If someone ever asked me what the most forgettable place on earth was, I wouldn't hesitate for a second.

A drug rehabilitation center.

But if that same smart-ass followed up with another question — then what's the most unforgettable place on earth? — I would probably pause for a moment… and give exactly the same answer.

A drug rehabilitation center.

At least, that's how I used to define it.

To me, a rehab center was the most ridiculous invention mankind had ever come up with. Even the name itself didn't match its actual purpose. Out of ten addicts who walked in, nine walked out and got high again.
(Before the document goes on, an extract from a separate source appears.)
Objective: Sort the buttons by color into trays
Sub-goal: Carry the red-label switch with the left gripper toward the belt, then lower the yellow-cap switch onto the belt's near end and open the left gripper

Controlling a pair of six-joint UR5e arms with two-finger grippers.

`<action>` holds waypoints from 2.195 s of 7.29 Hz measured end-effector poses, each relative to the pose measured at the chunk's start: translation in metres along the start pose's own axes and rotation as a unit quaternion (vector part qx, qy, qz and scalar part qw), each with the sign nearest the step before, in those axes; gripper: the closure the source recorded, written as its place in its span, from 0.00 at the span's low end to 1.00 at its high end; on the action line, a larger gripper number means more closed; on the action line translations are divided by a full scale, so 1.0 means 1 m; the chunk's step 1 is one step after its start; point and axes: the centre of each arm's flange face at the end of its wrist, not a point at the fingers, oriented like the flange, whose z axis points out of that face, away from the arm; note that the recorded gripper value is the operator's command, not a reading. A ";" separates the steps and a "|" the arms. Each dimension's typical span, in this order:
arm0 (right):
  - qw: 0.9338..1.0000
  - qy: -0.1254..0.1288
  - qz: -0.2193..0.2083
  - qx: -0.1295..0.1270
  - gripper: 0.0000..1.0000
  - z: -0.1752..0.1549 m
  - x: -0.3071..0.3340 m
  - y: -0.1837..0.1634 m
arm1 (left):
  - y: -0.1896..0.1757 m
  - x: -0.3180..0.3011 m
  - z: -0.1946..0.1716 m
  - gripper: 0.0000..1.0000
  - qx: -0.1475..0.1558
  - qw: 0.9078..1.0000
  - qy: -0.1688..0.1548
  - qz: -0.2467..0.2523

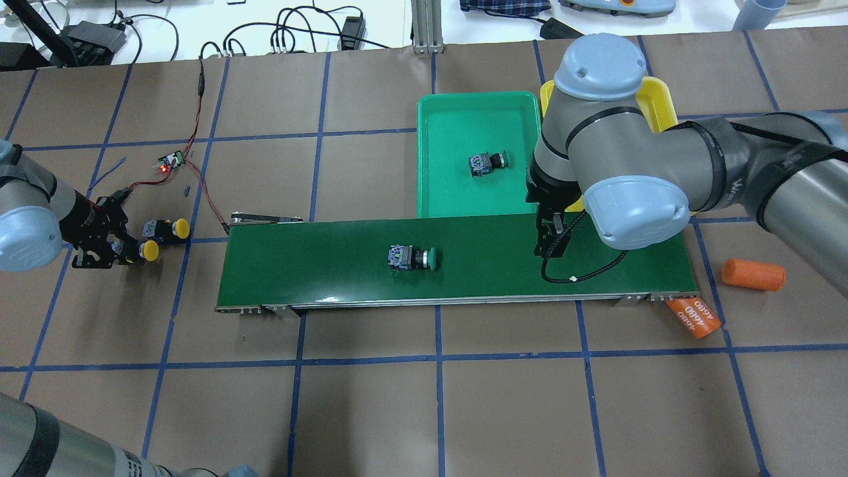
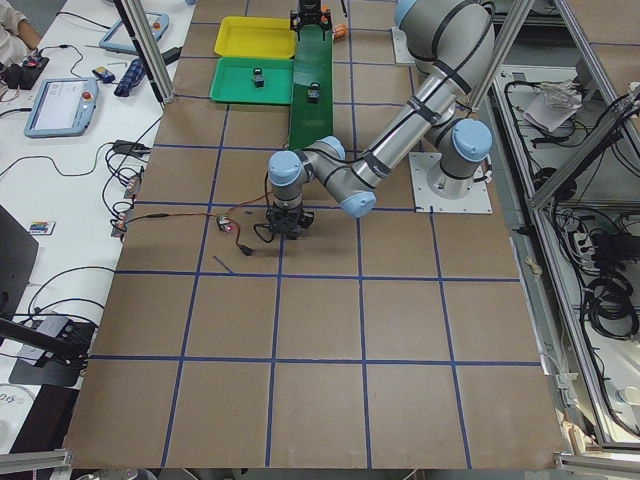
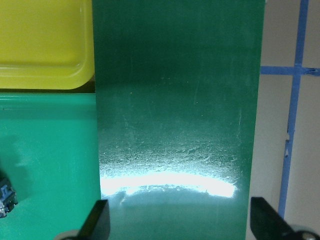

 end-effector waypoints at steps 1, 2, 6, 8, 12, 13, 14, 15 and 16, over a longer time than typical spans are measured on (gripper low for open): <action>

The tenth probably ended up in a psychiatric ward because his brain was already fried beyond repair.

So in my humble opinion, rehab centers only served one real purpose:

to help addicts regain their strength so they could go home and continue getting high.
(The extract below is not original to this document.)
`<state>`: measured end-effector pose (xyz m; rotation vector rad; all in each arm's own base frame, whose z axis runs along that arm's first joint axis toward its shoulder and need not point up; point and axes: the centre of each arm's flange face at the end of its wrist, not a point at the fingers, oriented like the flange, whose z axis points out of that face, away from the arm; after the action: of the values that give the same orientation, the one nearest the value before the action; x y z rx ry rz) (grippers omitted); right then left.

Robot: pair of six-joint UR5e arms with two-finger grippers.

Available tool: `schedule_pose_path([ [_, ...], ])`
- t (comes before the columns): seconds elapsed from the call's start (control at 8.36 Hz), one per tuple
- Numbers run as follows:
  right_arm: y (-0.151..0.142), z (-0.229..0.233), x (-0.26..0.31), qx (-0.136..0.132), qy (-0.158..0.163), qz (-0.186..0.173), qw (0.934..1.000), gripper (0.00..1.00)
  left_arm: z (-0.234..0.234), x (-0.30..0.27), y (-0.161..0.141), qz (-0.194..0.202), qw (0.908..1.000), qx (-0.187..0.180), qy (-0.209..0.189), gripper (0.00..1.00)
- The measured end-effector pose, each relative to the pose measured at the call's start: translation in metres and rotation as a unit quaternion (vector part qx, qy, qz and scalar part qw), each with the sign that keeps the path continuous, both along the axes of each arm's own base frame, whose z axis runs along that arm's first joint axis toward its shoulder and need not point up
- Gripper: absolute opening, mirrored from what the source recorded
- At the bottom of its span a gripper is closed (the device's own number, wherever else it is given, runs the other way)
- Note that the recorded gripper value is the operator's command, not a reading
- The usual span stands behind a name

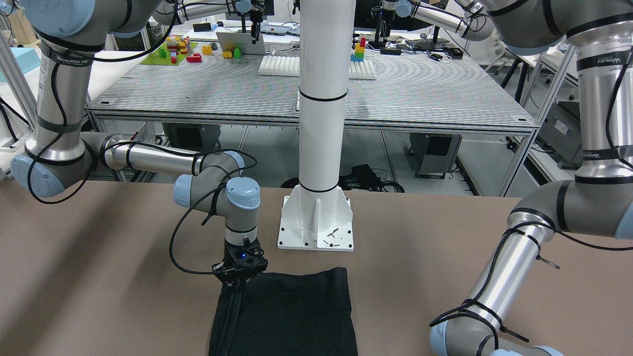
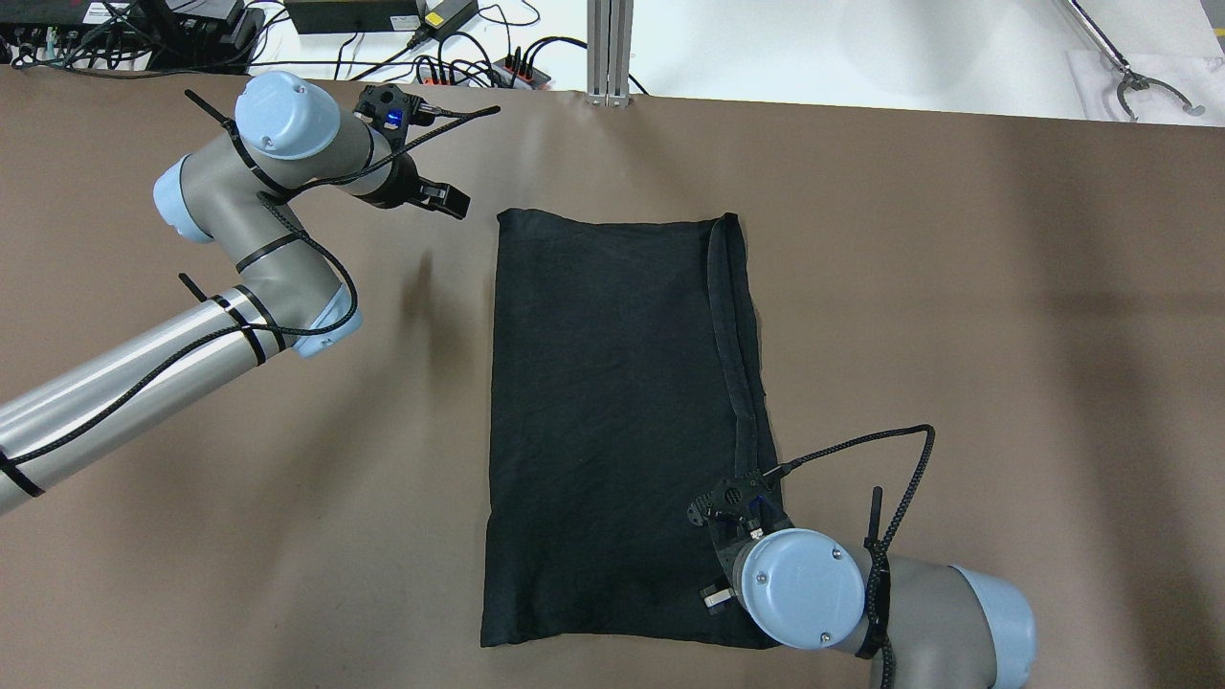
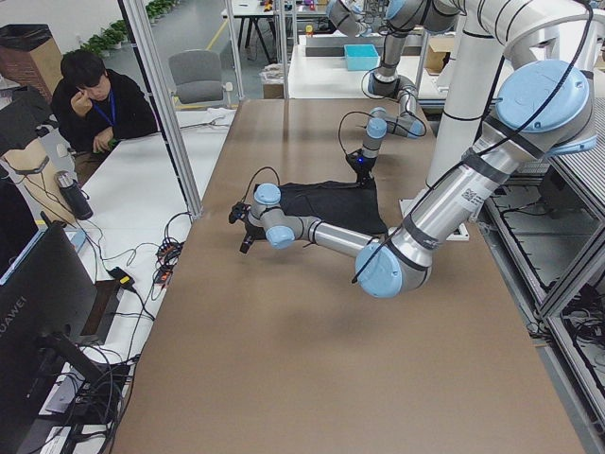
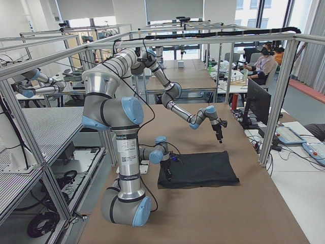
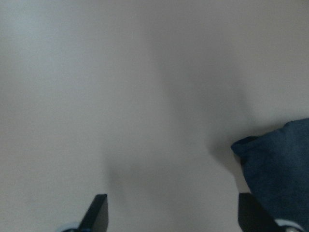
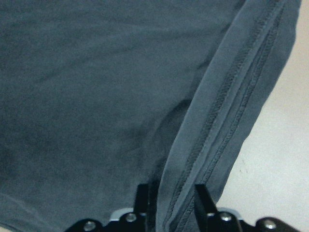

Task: Fold clothes

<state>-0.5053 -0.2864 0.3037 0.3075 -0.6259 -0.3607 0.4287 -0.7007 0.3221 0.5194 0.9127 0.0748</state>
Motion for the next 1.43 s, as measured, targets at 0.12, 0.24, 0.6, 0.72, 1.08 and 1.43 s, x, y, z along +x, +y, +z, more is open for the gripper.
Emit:
schedule_pose_path([
  [0.12, 0.0, 0.001, -0.001, 0.0, 0.001, 0.0, 1.0, 0.0, 0.0, 0.0, 0.0, 0.0, 1.0, 0.0, 0.0, 0.95],
  [0.24, 0.0, 0.002, -0.001, 0.0, 0.002, 0.0, 1.0, 0.0, 0.0, 0.0, 0.0, 0.0, 1.0, 0.0, 0.0, 0.95],
  [0.6, -0.004, 0.001, 0.005, 0.0, 0.0, 0.005, 1.0, 0.0, -0.001, 0.001, 0.0, 0.001, 1.0, 0.0, 0.001, 0.95],
  [0.72, -0.006, 0.004, 0.011, 0.0, 0.002, 0.009, 1.0, 0.0, -0.001, 0.001, 0.001, 0.002, 1.0, 0.0, 0.001, 0.95],
  [1.08, 0.004, 0.035, 0.046, -0.018, 0.018, 0.026, 0.9994, 0.26, -0.003, 0.001, 0.001, 0.002, 1.0, 0.001, 0.002, 0.95],
  [1.43, 0.015, 0.039, 0.046, -0.039, 0.014, 0.053, 0.9978, 0.93, -0.005, 0.001, 0.001, 0.002, 1.0, 0.002, 0.003, 0.95],
])
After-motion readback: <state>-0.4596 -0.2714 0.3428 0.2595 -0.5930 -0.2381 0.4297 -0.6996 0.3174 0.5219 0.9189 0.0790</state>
There was another thing equally ridiculous about them.

They had absolutely no sense of right or wrong.

A perfectly healthy young man — tall, handsome, with a body like a model — walked through the gates, and they still admitted him without hesitation.

That young man, unfortunately, was me.

The doctor glanced at me once, his face cold as a marble statue.

"How much do you spend a day?" he asked.

I answered with an equally cold expression.

"Twenty pesos."

His eyes widened instantly.

"Are you messing with an officer?"

Jesus.

My very first day inside and I was already being grilled like a criminal. If I pushed him any further, I was pretty sure the guy might shove a syringe straight down my throat.

So I scratched my head awkwardly and explained,

"Well, you asked how much I spend a day. Outside, the only thing I really play is video games. Electricity probably costs around twenty pesos a day."

His face darkened immediately.

The pen in his hand scratched furiously across the notebook.

Please don't write "addicted to gaming" in my medical record, I prayed silently.

I wasn't some skinny kid glued to a computer screen twenty-four hours a day.

After scribbling a few more lines, the doctor barked at a uniformed guard to escort me inside. Then he tossed one last irritated remark in my direction.

"Keep joking around like that. Later when the withdrawal hits, you won't get any medicine."

I sighed.

The guy was the one who needed medication.

Still, I couldn't really blame him. Who would believe a man sent to rehab by his own family wasn't actually doing drugs?

But the truth was…

The only reason I ended up in this hellhole was something far more ridiculous.

Filial piety.

***

I was twenty-four that year.

An age when people still believed they understood the world.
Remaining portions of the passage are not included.